■ **Required work**
Please repeat the listing below exactly, but do not include its pictures.

■ **Data below**
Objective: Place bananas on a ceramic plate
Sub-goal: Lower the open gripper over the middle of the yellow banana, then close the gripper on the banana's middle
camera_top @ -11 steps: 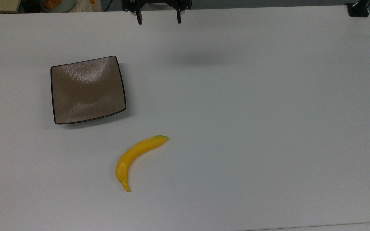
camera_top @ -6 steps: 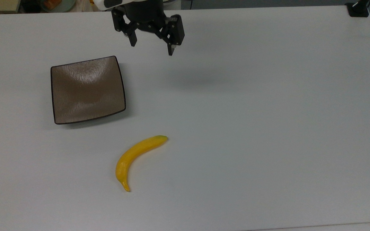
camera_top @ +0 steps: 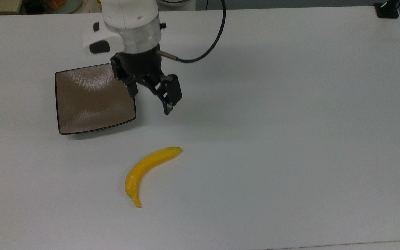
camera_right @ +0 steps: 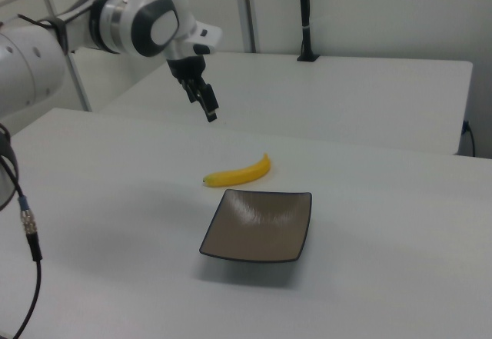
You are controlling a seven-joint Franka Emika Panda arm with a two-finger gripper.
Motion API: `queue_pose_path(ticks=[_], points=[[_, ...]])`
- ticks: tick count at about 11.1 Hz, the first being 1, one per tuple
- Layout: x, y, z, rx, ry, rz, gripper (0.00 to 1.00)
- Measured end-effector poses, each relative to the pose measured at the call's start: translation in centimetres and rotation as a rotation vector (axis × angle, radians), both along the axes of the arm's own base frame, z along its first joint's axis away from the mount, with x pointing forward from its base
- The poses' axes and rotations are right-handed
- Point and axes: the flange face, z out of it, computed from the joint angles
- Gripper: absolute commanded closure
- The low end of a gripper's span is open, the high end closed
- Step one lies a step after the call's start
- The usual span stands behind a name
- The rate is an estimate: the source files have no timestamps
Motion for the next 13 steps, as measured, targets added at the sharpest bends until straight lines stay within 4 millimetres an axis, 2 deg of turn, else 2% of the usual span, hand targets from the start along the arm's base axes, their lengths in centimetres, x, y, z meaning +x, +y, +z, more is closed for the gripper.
queue_pose_path(ticks=[3,7,9,13], points=[[3.3,-1.3,-6.0,-0.007,0.002,-0.041,0.0],[5.8,-2.3,-12.6,-0.025,-0.02,-0.056,0.0],[6.9,-2.1,-14.6,-0.054,-0.067,-0.043,0.0],[7.9,-1.4,-17.7,-0.141,-0.123,0.008,0.0]])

■ **Problem solution**
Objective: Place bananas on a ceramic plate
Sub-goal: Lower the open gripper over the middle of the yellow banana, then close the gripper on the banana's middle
camera_top @ -11 steps: 
camera_top @ -6 steps: 
camera_top @ +0 steps: 
camera_right @ +0 steps: 
You are controlling a seven-joint Franka Emika Panda arm with a two-finger gripper.
Motion API: `queue_pose_path(ticks=[_], points=[[_, ...]])`
- ticks: tick count at about 11.1 Hz, the first being 1, one per tuple
- Layout: x, y, z, rx, ry, rz, gripper (0.00 to 1.00)
- Measured end-effector poses, each relative to the pose measured at the call's start: translation in centimetres and rotation as a rotation vector (axis × angle, radians), both along the axes of the arm's own base frame, z along its first joint's axis away from the mount, with x pointing forward from its base
- The poses' axes and rotations are right-handed
- Point and axes: the flange face, z out of it, computed from the joint angles
- Gripper: absolute commanded closure
- The low end of a gripper's span is open, the high end closed
- Step one lies a step after the call's start
- The usual span stands behind a name
- The rate is an estimate: the source files have no timestamps
Motion for the next 13 steps, as measured, targets added at the sharpest bends until straight lines stay within 4 millimetres an axis, 2 deg of turn, else 2% of the usual span, hand targets from the start along the arm's base axes, their lengths in centimetres, x, y, z meaning +x, +y, +z, more is closed for the gripper.
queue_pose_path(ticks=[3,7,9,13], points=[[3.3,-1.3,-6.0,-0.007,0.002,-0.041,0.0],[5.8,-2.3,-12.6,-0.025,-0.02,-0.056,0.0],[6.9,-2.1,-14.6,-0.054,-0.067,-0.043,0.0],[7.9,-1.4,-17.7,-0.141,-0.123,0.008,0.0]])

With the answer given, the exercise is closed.